I did feel like I spent 90 minutes with a wicked-smart woman who was not in any way playing to the camera. She is not a delightfully daffy Diana Vreeland type. I call that the Holly Golightly effect— she honestly believed all that crazy stuff she believed. Iris is calls it like she sees it, and is self-deprecating enough to soften any sting.
The gift of Iris Apfel is that at 93 she is still sharp as a tack with the confidence to be exactly who she is. Most of us spend a good part of our lives searching for that. As children we just assume we will grow up into someone. As adults we realize we never "grow up", and life is a journey of learning and experiences— or should be. With the luck of good health, favorable finances and some undefined fairy dust, Iris has that.
We don't learn much about her early life, other than she was an only child whose parents both worked and she bought her first bracelet in Greenwich Village when she was 13. That's really okay as Iris sprang to life in 2005 after an exhibit of her clothing and accessories at New York's Metropolitan Museum of Art. That was an interesting story recalled by Harold Koda of the Met in the film.
An (unnamed) sponsored major exhibit dropped out at the last minute, and the Met needed something to take its place— fast. Harold knew Iris socially through her work as an interior designer and owner of Old World Weavers, a firm specializing in replicating historic fabrics for little cottages like the White House. She had always been a thoroughbred clothes horse with, as he said, "one of the top two collections of couture costume jewelry in the world." The idea was to show her collection with a few examples on mannequins wearing her clothes. The rest— as they say— is herstory. The show broke records, travelled to other museums and made Iris into "a geriatric starlet".
Iris at the Met, 2005 |
So I love her and loved the film. You got that, right? Here's where I hesitatingly admit two things I kept thinking throughout. Iris has time to do everything but eat.

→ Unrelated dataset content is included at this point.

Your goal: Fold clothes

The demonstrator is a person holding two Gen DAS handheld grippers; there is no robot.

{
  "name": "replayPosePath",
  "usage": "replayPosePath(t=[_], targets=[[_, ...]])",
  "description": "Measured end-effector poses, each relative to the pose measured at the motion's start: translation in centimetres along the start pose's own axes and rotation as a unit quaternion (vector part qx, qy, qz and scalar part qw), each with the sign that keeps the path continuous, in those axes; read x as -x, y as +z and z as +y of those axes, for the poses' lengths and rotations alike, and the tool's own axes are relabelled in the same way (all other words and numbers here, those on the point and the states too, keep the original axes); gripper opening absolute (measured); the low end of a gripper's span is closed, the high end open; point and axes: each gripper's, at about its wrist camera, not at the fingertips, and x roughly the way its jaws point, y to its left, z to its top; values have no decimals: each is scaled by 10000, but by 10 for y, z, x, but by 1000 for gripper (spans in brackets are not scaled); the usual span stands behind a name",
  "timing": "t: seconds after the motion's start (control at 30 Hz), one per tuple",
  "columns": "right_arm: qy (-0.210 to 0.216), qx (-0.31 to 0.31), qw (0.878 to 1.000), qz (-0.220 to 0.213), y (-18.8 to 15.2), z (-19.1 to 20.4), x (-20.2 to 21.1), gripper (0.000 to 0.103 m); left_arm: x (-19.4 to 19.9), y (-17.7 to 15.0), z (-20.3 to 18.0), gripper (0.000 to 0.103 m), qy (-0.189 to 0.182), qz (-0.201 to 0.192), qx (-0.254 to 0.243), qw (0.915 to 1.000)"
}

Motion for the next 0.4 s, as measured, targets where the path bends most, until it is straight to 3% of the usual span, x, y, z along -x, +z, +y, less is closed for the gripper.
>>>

She is so painfully thin that some of her wonderful clothes just kind of flap around on her. She is in remarkable physical health for 93 but just looks so frail... I wondered if perhaps she doesn't enjoy food, which would be a shame.
The other thing is I was — gulp— rather taken aback by her over-decorated homes. Not over-decorated with treasures, mind you, but "junque" like cheesy stuffed animals and Christmas decorations left up for 8 months. Sometimes it was hard to tell if we were in her apartment or storage facility. She actually has another apartment just for clothes. And maybe— just maybe— there are too many. Iris is able to curate an outfit so perfectly— what to add, what to remove— that I was a trifle disappointed she isn't able to do that at home.
I love you, Iris, and love that you let us into your amazing world. So why do I feel like the child who cried out that the emperor wasn't wearing any clothes?